Can this be considered as a feature request?

ECS

Source

nitheesha-amzn

👍53

Most helpful comment

I can see another use case here, as mentioned in https://github.com/aws/containers-roadmap/issues/232

applies to both Fargate and EC2 execution methods for ECS, not just Fargate
when scheduling tasks using cron-style syntax with Cloudwatch Events/EventBridge, you would want to ensure tasks don't run indefinitely. if they did, and you have them set to spawn regularly, you would eventually exhaust cluster resources/service limits, effectively DoS'ing your AWS account

CpuID on 17 Jan 2020

👍19

All 10 comments

Thanks @nitheesha-amzn for submitting this for me!
As we discussed in the ticket, a more native approach would be to have AWS Batch support Fargate launch type. This seems to be kind of a force-fit edge case for ECS.

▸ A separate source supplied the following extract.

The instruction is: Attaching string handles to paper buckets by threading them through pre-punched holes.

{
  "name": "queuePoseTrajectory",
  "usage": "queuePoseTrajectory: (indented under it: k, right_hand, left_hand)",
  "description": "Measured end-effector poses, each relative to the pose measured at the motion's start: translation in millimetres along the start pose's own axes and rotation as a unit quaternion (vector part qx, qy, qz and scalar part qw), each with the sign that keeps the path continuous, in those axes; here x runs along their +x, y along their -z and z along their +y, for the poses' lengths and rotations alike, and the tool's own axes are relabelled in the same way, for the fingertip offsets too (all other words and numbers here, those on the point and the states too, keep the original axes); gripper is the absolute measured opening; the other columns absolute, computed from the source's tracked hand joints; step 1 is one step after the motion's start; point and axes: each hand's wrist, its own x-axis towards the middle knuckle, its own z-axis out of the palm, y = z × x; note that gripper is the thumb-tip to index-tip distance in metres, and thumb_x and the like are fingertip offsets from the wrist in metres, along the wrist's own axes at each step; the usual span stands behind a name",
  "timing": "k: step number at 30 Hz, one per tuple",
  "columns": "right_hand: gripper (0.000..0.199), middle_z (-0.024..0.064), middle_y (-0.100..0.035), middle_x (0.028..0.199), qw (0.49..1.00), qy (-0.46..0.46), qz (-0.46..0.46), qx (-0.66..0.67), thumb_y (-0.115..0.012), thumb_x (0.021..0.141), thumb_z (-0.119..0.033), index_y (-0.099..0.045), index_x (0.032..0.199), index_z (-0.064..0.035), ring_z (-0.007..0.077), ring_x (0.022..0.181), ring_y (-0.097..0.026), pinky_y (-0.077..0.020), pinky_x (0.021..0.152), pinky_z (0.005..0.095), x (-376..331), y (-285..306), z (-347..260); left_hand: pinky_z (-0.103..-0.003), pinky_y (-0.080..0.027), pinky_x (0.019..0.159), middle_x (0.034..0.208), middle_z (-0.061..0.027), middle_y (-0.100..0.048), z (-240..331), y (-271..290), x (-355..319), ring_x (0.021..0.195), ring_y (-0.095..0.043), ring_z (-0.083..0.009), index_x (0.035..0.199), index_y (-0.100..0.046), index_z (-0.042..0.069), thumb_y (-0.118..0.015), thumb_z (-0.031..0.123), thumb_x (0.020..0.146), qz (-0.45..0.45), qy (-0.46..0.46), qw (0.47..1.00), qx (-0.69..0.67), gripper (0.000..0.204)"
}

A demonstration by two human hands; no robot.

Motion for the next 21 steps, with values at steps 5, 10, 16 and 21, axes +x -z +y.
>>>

danieladams456 on 12 Nov 2019

👍1

moving this over to the container roadmaps as an ecs feature request

adnxn on 12 Nov 2019

👍1

I can see another use case here, as mentioned in https://github.com/aws/containers-roadmap/issues/232

applies to both Fargate and EC2 execution methods for ECS, not just Fargate
when scheduling tasks using cron-style syntax with Cloudwatch Events/EventBridge, you would want to ensure tasks don't run indefinitely. if they did, and you have them set to spawn regularly, you would eventually exhaust cluster resources/service limits, effectively DoS'ing your AWS account

CpuID on 17 Jan 2020

👍19

A problem I'm seeing is a task that is expected to be relatively short lived (few hours at most, but typically minutes) due to some bug is 'stuck' and still running after days.

It would be great to have a back stop that kills any jobs after X hours. Looking at the console with hundreds of tasks is hard to find the problem ones.